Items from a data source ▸
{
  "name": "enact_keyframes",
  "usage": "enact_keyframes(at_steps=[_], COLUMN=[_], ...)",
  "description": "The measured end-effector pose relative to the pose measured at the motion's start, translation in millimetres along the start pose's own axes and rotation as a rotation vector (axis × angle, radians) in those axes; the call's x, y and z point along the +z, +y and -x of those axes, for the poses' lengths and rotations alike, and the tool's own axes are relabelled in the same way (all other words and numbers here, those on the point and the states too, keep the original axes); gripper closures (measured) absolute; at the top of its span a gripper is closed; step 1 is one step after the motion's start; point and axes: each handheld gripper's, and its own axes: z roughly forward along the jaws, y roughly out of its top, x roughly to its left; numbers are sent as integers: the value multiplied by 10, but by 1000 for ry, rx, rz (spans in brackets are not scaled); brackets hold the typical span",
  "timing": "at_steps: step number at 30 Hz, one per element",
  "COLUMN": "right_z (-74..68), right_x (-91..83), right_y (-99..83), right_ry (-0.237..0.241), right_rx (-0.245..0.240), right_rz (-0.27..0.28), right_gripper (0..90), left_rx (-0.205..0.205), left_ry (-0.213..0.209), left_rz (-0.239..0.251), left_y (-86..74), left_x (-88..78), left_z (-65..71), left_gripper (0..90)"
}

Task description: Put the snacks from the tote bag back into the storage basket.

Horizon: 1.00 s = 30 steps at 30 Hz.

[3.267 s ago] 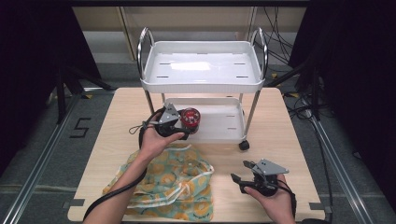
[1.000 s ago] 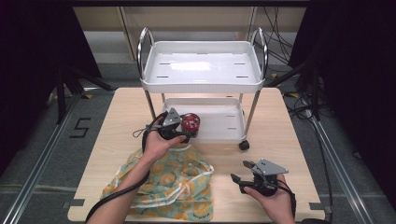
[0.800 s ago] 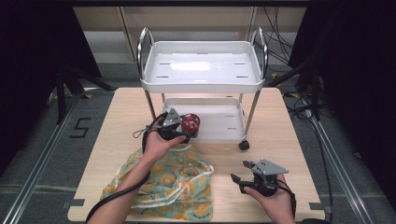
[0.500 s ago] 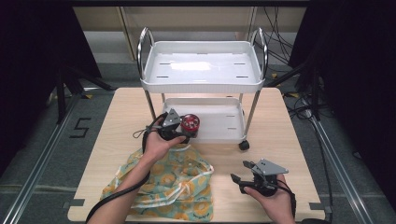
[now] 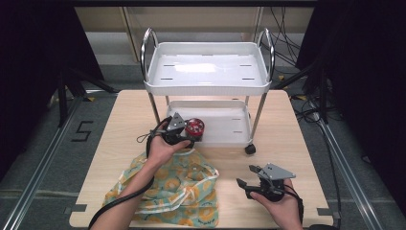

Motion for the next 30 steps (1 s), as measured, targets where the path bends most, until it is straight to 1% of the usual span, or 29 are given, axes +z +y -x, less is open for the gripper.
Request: enact_keyframes(at_steps=[1,2,3,4,5,6,9,12,13,14,20,21,23,24,25,26,27,29,30], right_z=[0,1,0,0,0,-1,-4,-4,-3,-3,-5,-27,-13,-20,-21,-5,-7,-12,-8], right_x=[0,0,0,0,3,4,3,0,0,1,2,-1,3,1,4,5,6,5,12], right_y=[0,0,0,0,0,-1,0,0,0,0,0,-2,-1,-1,-2,0,0,0,-2], right_ry=[0,0,0,0,2,3,0,-1,0,1,1,3,2,2,4,11,14,17,8], right_rx=[0,-1,0,-1,0,1,-3,-3,-2,-2,-2,22,4,12,14,-1,3,8,-2], right_rz=[0,0,0,0,2,2,0,-1,-1,0,-4,-9,-5,-7,-6,-10,-13,-19,-5], right_gripper=[314,314,314,314,314,314,314,314,314,314,313,313,313,313,313,313,313,313,313], left_rx=[14,-33,-33,-27,15,17,4,6,-12,-39,-47,-50,-67,-70,-71,-72,-65,-70,-75], left_ry=[3,2,1,-1,4,1,-3,-2,-4,-2,-3,-3,-10,-11,-12,-13,-14,-14,-14], left_rz=[-15,-9,-10,-9,-9,-10,-9,-11,-11,-12,-9,-9,-6,-7,-7,-11,-17,-20,-18], left_y=[-5,-19,-20,-21,-11,-9,-8,-10,-15,-22,-41,-43,-50,-51,-50,-48,-45,-41,-42], left_x=[-5,1,1,1,-4,-4,-1,2,3,5,7,7,11,11,10,7,2,-6,-9], left_z=[-13,8,6,5,-16,-11,7,-4,3,15,7,10,15,15,19,21,20,32,35], left_gripper=[252,252,252,252,252,252,252,252,252,252,250,249,248,248,248,247,246,242,234])
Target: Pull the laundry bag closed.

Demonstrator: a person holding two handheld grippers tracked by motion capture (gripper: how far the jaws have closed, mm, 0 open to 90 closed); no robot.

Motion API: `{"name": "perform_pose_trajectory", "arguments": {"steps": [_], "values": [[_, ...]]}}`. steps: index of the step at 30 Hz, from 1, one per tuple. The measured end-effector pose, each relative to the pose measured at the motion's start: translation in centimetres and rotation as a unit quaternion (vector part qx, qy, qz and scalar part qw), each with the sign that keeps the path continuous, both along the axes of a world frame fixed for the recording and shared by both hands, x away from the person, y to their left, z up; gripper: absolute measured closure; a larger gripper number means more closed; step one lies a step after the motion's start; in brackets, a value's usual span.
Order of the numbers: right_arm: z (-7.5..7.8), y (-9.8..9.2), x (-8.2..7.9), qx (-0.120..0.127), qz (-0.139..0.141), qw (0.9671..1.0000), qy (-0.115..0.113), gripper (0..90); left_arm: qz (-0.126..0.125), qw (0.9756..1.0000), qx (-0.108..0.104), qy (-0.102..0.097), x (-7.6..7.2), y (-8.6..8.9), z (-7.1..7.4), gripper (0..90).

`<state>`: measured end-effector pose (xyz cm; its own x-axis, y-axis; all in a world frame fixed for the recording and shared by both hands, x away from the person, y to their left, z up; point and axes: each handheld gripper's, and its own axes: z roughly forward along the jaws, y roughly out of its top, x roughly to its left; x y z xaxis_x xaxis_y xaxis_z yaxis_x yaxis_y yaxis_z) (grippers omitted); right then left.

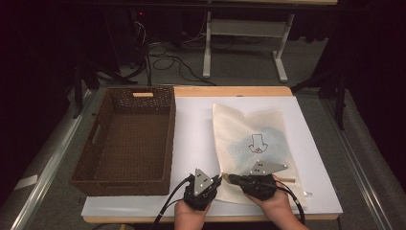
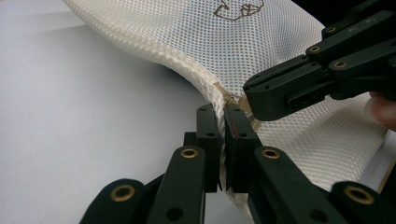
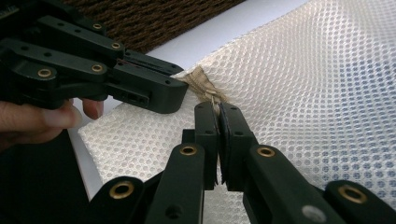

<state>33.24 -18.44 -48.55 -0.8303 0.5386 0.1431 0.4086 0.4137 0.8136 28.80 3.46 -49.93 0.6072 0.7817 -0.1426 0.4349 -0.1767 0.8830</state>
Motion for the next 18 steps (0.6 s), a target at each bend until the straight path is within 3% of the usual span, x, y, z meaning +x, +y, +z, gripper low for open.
{"name": "perform_pose_trajectory", "arguments": {"steps": [3,9,18], "values": [[-0.01,0.14,-0.17,-0.004,0.005,0.9999,-0.009,88.2,-0.003,1.0000,-0.005,0.008,0.32,0.24,-0.12,84.3],[-0.14,0.38,-0.38,-0.015,0.015,0.9998,-0.005,88.2,-0.009,0.9995,-0.023,0.018,0.76,0.02,-0.27,78.1],[-0.18,-0.13,-0.05,-0.006,0.003,1.0000,0.002,88.2,-0.009,0.9996,-0.025,0.012,0.63,0.10,0.25,85.5]]}}
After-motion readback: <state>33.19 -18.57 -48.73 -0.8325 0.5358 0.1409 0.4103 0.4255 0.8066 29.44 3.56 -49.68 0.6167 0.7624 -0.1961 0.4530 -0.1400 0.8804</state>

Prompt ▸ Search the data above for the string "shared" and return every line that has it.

Solution to this exercise ▸
Motion API: `{"name": "perform_pose_trajectory", "arguments": {"steps": [_], "values": [[_, ...]]}}`. steps: index of the step at 30 Hz, from 1, one per tuple. The measured end-effector pose, each relative to the pose measured at the motion's start: translation in centimetres and rotation as a unit quaternion (vector part qx, qy, qz and scalar part qw), each with the sign that keeps the path continuous, both along the axes of a world frame fixed for the recording and shared by both hands, x away from the person, y to their left, z up; gripper: absolute measured closure; a larger gripper number means more closed; step one lies a step after the motion's start; in brackets, a value's usual span.
`<state>`: measured end-effector pose (xyz cm; its own x-axis, y-axis; all in a world frame fixed for the recording and shared by both hands, x away from the person, y to their left, z up; point and axes: each handheld gripper's, and its own axes: z roughly forward along the jaws, y roughly out of its top, x roughly to its left; x y z xaxis_x xaxis_y xaxis_z yaxis_x yaxis_y yaxis_z) (grippers omitted); right then left.

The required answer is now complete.